Basically, then, Pacheco is a (mostly) two-down player who benefits from light defensive fronts via the backdoor influence of Mahomes (and Andy Reid, etc.) in the same way that three-down players do via the inherent nature of their own skill-sets. I’m not predicting big changes in the environmental factors that swirl around the Chiefs offense and contribute to those advantageous rushing situations for Pacheco, but I do think hypothetical changes to those factors (a Mahomes injury, a Reid or Travis Kelce retirement, deterioration of the offensive line, etc.) stand to influence Pacheco’s rushing efficiency and fantasy output to a greater degree than is true for other similarly-ranked runners. Barkley is KTC’s RB12 because he pretty much does his thing in fantasy no matter what else is going on with the Giants offense, which is as much true because the Giants already stink as it is because Barkley has a skill-set that makes him (as nearly) immune (as a running back can be) to things crumbling around him.
We obviously can’t demand that every running back be as immune to random negative events as Barkley is, but these things exist on spectrums and can apply to particular aspects of a given running back’s role or means of opportunity: if Christian McCaffrey’s uniquely comprehensive talents make him the running back least likely to be majorly affected by unpredictable bad luck, and if James Cook’s receiving skills in specific make him unlikely to be shit-happens-ed out of a high target share and light box counts (though he’s still vulnerable to losing out on rushing volume), I think it’s fair to point out that changes in the wind could more readily restrict the access of a less versatile player like Pacheco to the kinds of easy-money rushing opportunities that he has enjoyed through two seasons in the league.
The most comparable historical seasons (going back to 2015) to the one Pacheco just put together also reveal his performance to have been more straightforwardly good than it was evaluation-shatteringly awesome.

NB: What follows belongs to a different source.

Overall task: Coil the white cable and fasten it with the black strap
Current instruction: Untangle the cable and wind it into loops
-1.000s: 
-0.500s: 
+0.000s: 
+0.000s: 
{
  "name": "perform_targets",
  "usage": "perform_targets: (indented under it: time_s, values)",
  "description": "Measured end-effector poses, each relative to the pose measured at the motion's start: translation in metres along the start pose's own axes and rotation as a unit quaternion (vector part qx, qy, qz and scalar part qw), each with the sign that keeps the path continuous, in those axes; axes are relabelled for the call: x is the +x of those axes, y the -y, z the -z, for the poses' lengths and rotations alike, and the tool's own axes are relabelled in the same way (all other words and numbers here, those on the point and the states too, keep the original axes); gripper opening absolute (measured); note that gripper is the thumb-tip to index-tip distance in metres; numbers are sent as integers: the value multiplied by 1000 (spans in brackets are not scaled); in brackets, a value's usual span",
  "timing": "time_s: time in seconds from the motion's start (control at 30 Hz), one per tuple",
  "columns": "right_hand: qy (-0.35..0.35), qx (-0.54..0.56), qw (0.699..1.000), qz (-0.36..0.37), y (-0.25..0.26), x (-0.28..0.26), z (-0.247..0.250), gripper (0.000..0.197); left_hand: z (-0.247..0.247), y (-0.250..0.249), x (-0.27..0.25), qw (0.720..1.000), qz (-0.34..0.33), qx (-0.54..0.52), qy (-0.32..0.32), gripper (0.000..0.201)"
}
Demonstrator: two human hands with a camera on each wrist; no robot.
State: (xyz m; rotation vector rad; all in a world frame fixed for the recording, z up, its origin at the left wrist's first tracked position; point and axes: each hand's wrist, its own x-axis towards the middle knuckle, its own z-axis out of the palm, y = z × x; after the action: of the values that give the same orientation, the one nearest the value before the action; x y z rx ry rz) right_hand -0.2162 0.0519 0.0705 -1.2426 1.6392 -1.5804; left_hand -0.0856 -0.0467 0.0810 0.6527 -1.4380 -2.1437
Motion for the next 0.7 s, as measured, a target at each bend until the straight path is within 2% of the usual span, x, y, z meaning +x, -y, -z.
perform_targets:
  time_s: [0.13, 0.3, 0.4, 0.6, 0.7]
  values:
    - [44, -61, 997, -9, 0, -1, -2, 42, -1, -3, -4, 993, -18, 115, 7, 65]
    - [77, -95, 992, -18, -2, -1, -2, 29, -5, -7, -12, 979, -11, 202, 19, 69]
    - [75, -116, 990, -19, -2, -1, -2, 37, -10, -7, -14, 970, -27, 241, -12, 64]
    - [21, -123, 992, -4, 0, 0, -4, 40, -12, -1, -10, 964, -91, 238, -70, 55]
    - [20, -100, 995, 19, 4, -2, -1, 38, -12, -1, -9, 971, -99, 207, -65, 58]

The top-five such seasons belong to Austin Ekeler (in 2022), Spencer Ware (2016), Carlos Hyde (2016), Lamar Miller (2018), and again Ekeler (in 2021), and going down through the 30-or-so seasons that match Pacheco’s by 90% or greater, we see more 2021 Melvin Gordons, 2017 Alex Collinses, and 2019 Adrian Petersons than we do 2017 Derrick Henrys and 2020 Jonathan Taylors. In other words, Pacheco’s 2023 campaign was good but not incredibly so, and certainly not to the extent that we should now consider him as something greater than the juiced-up two-down maniac getting lead back touches on a good (and sometimes great) offense that we know him as. Ware, Hyde, and Collins all put together similar seasons at similar junctions of their careers, and while the Mahomes connection reasonably gives Pacheco a value boost relative to how the dynasty community might have thought about those guys at the time of their quality campaigns, I think the Kansas City runner (in a vacuum and therefore independent of that Mahomes connection) is more or less one of them.